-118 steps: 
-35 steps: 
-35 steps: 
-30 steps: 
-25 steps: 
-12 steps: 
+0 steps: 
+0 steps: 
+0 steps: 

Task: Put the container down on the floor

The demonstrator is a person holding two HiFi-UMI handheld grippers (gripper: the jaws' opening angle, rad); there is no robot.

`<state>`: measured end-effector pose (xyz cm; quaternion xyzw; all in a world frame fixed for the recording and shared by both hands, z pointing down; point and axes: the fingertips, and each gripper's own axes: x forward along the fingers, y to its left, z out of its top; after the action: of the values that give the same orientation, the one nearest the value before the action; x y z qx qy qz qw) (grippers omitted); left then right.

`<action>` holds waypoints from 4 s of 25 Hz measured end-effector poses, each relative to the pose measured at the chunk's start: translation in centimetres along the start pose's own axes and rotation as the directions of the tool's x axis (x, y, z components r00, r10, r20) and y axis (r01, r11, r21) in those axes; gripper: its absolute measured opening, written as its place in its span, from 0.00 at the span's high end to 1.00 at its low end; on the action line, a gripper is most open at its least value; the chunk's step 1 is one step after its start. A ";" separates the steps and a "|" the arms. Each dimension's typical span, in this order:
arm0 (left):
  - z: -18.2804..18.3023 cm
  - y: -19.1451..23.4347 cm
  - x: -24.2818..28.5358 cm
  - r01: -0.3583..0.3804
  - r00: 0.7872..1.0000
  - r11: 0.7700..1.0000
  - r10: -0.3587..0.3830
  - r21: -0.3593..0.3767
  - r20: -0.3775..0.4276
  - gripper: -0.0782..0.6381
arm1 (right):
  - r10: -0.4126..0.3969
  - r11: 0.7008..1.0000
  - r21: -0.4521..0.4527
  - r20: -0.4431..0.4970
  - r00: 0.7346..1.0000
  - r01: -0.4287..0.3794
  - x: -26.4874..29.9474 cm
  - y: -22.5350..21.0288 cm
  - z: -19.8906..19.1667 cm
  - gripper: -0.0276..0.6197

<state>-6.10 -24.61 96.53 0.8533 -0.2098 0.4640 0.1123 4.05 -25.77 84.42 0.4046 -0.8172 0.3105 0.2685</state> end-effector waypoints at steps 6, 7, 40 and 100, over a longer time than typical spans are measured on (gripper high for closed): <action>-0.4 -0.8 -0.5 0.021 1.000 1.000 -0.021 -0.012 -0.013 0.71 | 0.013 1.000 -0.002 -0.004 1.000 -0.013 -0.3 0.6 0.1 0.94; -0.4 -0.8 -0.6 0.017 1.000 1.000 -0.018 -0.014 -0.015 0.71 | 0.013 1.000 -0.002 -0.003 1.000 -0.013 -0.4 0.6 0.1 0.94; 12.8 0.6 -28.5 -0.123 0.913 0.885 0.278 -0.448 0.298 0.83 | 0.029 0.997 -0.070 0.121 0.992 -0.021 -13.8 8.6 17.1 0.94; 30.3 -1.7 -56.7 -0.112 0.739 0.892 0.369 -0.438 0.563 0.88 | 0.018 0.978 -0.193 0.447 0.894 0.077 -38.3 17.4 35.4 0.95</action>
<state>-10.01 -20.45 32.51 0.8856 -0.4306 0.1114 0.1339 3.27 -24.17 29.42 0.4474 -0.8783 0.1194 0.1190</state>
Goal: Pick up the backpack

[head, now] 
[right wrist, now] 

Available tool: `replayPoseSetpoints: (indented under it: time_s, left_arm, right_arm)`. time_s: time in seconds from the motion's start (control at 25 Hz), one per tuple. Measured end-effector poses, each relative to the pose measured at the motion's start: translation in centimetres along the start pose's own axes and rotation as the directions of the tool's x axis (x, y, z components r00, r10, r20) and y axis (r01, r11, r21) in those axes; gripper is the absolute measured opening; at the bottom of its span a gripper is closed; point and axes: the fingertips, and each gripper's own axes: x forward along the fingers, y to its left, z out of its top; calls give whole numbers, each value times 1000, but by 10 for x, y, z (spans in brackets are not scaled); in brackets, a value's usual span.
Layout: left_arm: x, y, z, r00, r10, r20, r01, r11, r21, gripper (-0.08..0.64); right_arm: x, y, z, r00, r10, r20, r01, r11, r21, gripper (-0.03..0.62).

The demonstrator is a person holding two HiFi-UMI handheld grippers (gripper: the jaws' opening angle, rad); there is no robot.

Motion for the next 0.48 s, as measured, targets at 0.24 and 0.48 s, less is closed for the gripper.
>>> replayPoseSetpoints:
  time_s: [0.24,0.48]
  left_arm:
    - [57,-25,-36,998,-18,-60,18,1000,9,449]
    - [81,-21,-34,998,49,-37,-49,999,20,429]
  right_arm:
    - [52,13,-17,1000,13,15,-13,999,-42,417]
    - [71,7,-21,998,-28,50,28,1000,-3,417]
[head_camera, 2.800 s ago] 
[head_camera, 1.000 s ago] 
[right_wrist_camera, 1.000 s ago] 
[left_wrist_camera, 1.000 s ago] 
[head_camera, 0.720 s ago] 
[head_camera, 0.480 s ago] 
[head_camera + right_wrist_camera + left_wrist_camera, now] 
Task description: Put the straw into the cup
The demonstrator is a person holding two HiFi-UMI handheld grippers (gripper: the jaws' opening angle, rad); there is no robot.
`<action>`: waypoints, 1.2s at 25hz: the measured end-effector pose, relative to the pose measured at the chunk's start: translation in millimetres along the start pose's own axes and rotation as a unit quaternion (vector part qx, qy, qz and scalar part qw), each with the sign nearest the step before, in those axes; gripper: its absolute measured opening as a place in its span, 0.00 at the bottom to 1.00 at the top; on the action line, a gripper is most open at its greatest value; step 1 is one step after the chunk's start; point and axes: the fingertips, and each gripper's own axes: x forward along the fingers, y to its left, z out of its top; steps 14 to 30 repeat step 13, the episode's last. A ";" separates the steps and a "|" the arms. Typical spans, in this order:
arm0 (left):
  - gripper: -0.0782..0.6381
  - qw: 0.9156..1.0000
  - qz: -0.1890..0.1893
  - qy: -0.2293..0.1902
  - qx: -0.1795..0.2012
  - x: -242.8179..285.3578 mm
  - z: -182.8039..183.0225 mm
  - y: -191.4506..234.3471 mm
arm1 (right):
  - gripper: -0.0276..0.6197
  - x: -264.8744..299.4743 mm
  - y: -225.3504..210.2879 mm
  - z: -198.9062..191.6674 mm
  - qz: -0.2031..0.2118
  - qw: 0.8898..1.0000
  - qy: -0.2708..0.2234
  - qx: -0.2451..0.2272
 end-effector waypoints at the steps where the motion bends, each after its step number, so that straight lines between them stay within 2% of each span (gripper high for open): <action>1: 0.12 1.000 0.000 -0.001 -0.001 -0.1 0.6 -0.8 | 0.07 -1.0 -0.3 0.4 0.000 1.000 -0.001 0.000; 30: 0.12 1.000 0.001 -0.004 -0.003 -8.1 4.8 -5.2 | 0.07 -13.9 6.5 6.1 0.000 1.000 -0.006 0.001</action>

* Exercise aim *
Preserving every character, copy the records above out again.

* Answer box *
-118 steps: 
-35 steps: 
-35 steps: 
-30 steps: 
-25 steps: 
-12 steps: 
+0 steps: 
+0 steps: 
+0 steps: 

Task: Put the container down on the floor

The demonstrator is a person holding two HiFi-UMI handheld grippers (gripper: the jaws' opening angle, rad); there is no robot.

`<state>`: measured end-effector pose (xyz cm; quaternion xyzw; all in a world frame fixed for the recording and shared by both hands, z pointing down; point and axes: the fingertips, and each gripper's own axes: x forward along the fingers, y to its left, z out of its top; after the action: of the values that give the same orientation, the one nearest the value before the action; x y z qx qy qz qw) (grippers omitted); left then right.

`<action>` holds waypoints from 4 s of 25 Hz measured end-effector poses, each relative to the pose measured at the chunk's start: translation in centimetres along the start pose's own axes and rotation as the directions of the tool's x axis (x, y, z components r00, r10, r20) and y axis (r01, r11, r21) in those axes; gripper: its absolute measured opening, written as its place in its span, from 0.00 at the span's high end to 1.00 at its low end; on the action line, a gripper is most open at its least value; the chunk's step 1 is one step after its start. A ";" separates the steps and a "|" the arms. Each dimension's typical span, in this order:
arm0 (left):
  - z: -18.2804..18.3023 cm
  - y: -19.1451..23.4347 cm
  - x: -24.2818..28.5358 cm
  - r01: -0.3583..0.3804
  - r00: 0.7872..1.0000
  - r11: 0.7700..1.0000
  - r10: -0.3587..0.3830
  - r21: -0.3593..0.3767
  - r20: -0.3775..0.4276
  - gripper: -0.0782..0.6381
arm1 (right):
  - r10: -0.4126..0.3969
  - r11: 0.7008..1.0000
  - r21: -0.4521..0.4527
  - r20: -0.4431..0.4970
  - r00: 0.7346..1.0000
  - r01: -0.4287..0.3794
  - x: -26.4874..29.9474 cm
  - y: -22.5350..21.0288 cm
  - z: -19.8906..19.1667 cm
  - gripper: -0.0276..0.6197

<state>-6.10 -24.61 96.53 0.8533 -0.2098 0.4640 0.1123 4.05 -25.77 84.42 0.4046 -0.8172 0.3105 0.2685</state> end-effector waypoints at steps 6, 7, 40 and 100, over a longer time than typical spans are measured on (gripper high for closed): <action>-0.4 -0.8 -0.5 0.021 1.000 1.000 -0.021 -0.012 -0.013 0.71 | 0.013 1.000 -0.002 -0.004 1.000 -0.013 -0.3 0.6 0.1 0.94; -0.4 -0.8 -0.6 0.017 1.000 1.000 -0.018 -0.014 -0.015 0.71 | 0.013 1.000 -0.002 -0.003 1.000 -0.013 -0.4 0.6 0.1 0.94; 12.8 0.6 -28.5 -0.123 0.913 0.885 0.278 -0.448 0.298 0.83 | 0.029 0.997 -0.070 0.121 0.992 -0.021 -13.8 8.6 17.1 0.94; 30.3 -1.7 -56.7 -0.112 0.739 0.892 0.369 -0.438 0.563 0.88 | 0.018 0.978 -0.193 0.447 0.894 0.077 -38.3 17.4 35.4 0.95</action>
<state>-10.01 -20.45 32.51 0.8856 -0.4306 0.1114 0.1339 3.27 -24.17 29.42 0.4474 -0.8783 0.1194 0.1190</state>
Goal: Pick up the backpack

[head, now] 
[right wrist, now] 

Available tool: `replayPoseSetpoints: (indented under it: time_s, left_arm, right_arm)`. time_s: time in seconds from the motion's start (control at 25 Hz), one per tuple. Measured end-effector poses, each relative to the pose measured at the motion's start: translation in centimetres along the start pose's own axes and rotation as the directions of the tool's x axis (x, y, z components r00, r10, r20) and y axis (r01, r11, r21) in those axes; gripper is the absolute measured opening; at the bottom of its span a gripper is closed; point and axes: the fingertips, and each gripper's own axes: x forward along the fingers, y to its left, z out of its top; calls give whole numbers, each value times 1000, but by 10 for x, y, z (spans in brackets are not scaled); in brackets, a value's usual span.
Layout: left_arm: x, y, z, r00, r10, r20, r01, r11, r21, gripper (-0.08..0.64); right_arm: x, y, z, r00, r10, r20, r01, r11, r21, gripper (-0.03..0.62).

The demonstrator is a person holding two HiFi-UMI handheld grippers (gripper: the jaws' opening angle, rad); there is no robot.

Motion for the next 0.48 s, as measured, targets at 0.24 and 0.48 s, less is closed for the gripper.
>>> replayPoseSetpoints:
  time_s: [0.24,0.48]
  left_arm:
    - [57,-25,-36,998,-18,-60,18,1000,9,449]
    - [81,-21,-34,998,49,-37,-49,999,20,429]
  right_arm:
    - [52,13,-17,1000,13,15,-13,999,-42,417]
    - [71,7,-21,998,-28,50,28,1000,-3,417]
[head_camera, 2.800 s ago] 
[head_camera, 1.000 s ago] 
[right_wrist_camera, 1.000 s ago] 
[left_wrist_camera, 1.000 s ago] 
[head_camera, 0.720 s ago] 
[head_camera, 0.480 s ago] 
[head_camera + right_wrist_camera + left_wrist_camera, now] 
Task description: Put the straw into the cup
The demonstrator is a person holding two HiFi-UMI handheld grippers (gripper: the jaws' opening angle, rad); there is no robot.
`<action>`: waypoints, 1.2s at 25hz: the measured end-effector pose, relative to the pose measured at the chunk's start: translation in millimetres along the start pose's own axes and rotation as a unit quaternion (vector part qx, qy, qz and scalar part qw), each with the sign nearest the step before, in those axes; gripper: its absolute measured opening as a place in its span, 0.00 at the bottom to 1.00 at the top; on the action line, a gripper is most open at its greatest value; step 1 is one step after the chunk's start; point and axes: the fingertips, and each gripper's own axes: x forward along the fingers, y to its left, z out of its top; steps 14 to 30 repeat step 13, the episode's last. A ";" separates the steps and a "|" the arms. Typical spans, in this order:
arm0 (left):
  - gripper: -0.0782..0.6381
  - qw: 0.9156..1.0000
  - qz: -0.1890..0.1893
  - qy: -0.2293..0.1902
  - qx: -0.1795..0.2012
  - x: -242.8179..285.3578 mm
  - z: -182.8039..183.0225 mm
  - y: -191.4506..234.3471 mm
arm1 (right):
  - gripper: -0.0276..0.6197
  - x: -264.8744..299.4743 mm
  - y: -225.3504..210.2879 mm
  - z: -198.9062..191.6674 mm
  - qz: -0.2031..0.2118
  - qw: 0.8898..1.0000
  - qy: -0.2708..0.2234
  - qx: -0.2451..0.2272
 end-effector waypoints at the steps where the motion bends, each after its step number, so that straight lines between them stay within 2% of each span (gripper high for open): <action>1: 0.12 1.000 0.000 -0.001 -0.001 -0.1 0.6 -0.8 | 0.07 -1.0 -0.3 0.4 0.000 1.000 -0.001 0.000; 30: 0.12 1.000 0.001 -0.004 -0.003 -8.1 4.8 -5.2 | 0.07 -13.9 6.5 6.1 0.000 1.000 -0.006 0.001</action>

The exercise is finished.